DATA TO PROCESS:
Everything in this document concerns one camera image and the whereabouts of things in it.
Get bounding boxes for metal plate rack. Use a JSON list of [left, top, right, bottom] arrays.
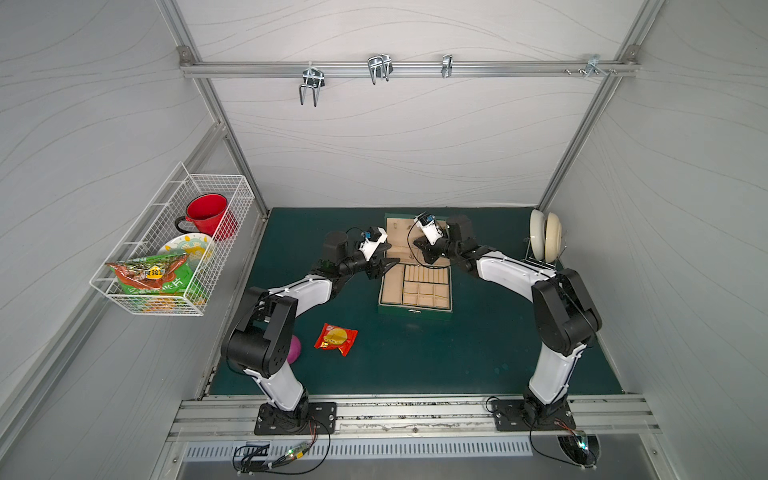
[[524, 231, 567, 269]]

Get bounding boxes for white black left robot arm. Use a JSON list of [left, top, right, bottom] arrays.
[[221, 227, 399, 423]]

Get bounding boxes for small metal hook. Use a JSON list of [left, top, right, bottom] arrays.
[[441, 54, 453, 79]]

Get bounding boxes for cream plate left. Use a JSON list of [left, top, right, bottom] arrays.
[[529, 209, 546, 261]]

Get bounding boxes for red yellow snack packet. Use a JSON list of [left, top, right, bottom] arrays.
[[314, 323, 358, 357]]

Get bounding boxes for green red snack bag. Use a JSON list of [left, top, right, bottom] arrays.
[[106, 252, 194, 295]]

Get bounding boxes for metal double hook left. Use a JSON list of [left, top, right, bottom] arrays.
[[298, 63, 326, 107]]

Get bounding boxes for horizontal aluminium rail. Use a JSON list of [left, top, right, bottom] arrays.
[[180, 58, 641, 80]]

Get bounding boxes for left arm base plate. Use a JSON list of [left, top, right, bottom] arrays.
[[254, 401, 337, 436]]

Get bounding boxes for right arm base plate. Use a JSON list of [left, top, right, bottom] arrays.
[[486, 397, 576, 432]]

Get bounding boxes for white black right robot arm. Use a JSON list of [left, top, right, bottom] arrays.
[[413, 212, 602, 412]]

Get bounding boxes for green jewelry box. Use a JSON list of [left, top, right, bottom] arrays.
[[378, 213, 454, 321]]

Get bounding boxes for black cable right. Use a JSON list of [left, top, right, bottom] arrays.
[[527, 419, 601, 470]]

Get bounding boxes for purple ball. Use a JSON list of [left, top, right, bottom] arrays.
[[287, 335, 302, 364]]

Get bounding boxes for metal double hook middle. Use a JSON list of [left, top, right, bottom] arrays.
[[367, 54, 394, 85]]

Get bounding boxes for metal double hook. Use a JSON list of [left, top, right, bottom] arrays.
[[298, 63, 326, 107], [367, 54, 394, 85]]

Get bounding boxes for white patterned plate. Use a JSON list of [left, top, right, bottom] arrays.
[[157, 233, 215, 270]]

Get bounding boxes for red mug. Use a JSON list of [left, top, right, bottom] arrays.
[[174, 193, 239, 240]]

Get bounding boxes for metal hook right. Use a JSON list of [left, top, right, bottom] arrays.
[[563, 54, 618, 79]]

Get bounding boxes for cream plate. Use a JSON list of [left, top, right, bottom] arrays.
[[529, 209, 546, 261], [544, 212, 563, 264]]

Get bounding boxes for black cable bundle left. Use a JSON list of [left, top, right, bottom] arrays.
[[231, 416, 332, 478]]

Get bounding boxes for white wire basket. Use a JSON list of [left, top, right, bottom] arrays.
[[90, 165, 254, 316]]

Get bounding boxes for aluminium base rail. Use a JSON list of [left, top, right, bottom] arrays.
[[167, 394, 662, 442]]

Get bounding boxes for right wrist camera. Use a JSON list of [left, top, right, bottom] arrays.
[[415, 212, 444, 246]]

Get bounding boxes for cream plate right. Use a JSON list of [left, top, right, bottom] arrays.
[[544, 212, 563, 264]]

ASSIGNMENT: Using the records above, output their complete text exactly, minus any images.

RESPONSE TO THIS TASK:
Everything in this document concerns one camera image and the whereabouts of things in it.
Get bounding boxes for metal plate rack. Use a JSON list of [left, top, right, bottom] arrays.
[[524, 231, 567, 269]]

Get bounding boxes for white black left robot arm. Use a JSON list of [left, top, right, bottom] arrays.
[[221, 227, 399, 423]]

Get bounding boxes for small metal hook. Use a JSON list of [left, top, right, bottom] arrays.
[[441, 54, 453, 79]]

Get bounding boxes for cream plate left. Use a JSON list of [left, top, right, bottom] arrays.
[[529, 209, 546, 261]]

Get bounding boxes for red yellow snack packet. Use a JSON list of [left, top, right, bottom] arrays.
[[314, 323, 358, 357]]

Get bounding boxes for green red snack bag. Use a JSON list of [left, top, right, bottom] arrays.
[[106, 252, 194, 295]]

Get bounding boxes for metal double hook left. Use a JSON list of [left, top, right, bottom] arrays.
[[298, 63, 326, 107]]

Get bounding boxes for horizontal aluminium rail. Use a JSON list of [left, top, right, bottom] arrays.
[[180, 58, 641, 80]]

Get bounding boxes for left arm base plate. Use a JSON list of [left, top, right, bottom] arrays.
[[254, 401, 337, 436]]

Get bounding boxes for right arm base plate. Use a JSON list of [left, top, right, bottom] arrays.
[[486, 397, 576, 432]]

Get bounding boxes for white black right robot arm. Use a JSON list of [left, top, right, bottom] arrays.
[[413, 212, 602, 412]]

Get bounding boxes for green jewelry box. Use a JSON list of [left, top, right, bottom] arrays.
[[378, 213, 454, 321]]

Get bounding boxes for black cable right. Use a JSON list of [left, top, right, bottom] arrays.
[[527, 419, 601, 470]]

Get bounding boxes for purple ball. Use a JSON list of [left, top, right, bottom] arrays.
[[287, 335, 302, 364]]

Get bounding boxes for metal double hook middle. Use a JSON list of [left, top, right, bottom] arrays.
[[367, 54, 394, 85]]

Get bounding boxes for metal double hook. Use a JSON list of [left, top, right, bottom] arrays.
[[298, 63, 326, 107], [367, 54, 394, 85]]

Get bounding boxes for white patterned plate. Use a JSON list of [left, top, right, bottom] arrays.
[[157, 233, 215, 270]]

Get bounding boxes for red mug. Use a JSON list of [left, top, right, bottom] arrays.
[[174, 193, 239, 240]]

Get bounding boxes for metal hook right. Use a JSON list of [left, top, right, bottom] arrays.
[[563, 54, 618, 79]]

Get bounding boxes for cream plate. Use a JSON list of [left, top, right, bottom] arrays.
[[529, 209, 546, 261], [544, 212, 563, 264]]

Get bounding boxes for black cable bundle left. Use a JSON list of [left, top, right, bottom] arrays.
[[231, 416, 332, 478]]

Get bounding boxes for white wire basket. Use a JSON list of [left, top, right, bottom] arrays.
[[90, 165, 254, 316]]

Get bounding boxes for aluminium base rail. Use a JSON list of [left, top, right, bottom] arrays.
[[167, 394, 662, 442]]

Get bounding boxes for right wrist camera. Use a JSON list of [left, top, right, bottom] arrays.
[[415, 212, 444, 246]]

Get bounding boxes for cream plate right. Use a JSON list of [left, top, right, bottom] arrays.
[[544, 212, 563, 264]]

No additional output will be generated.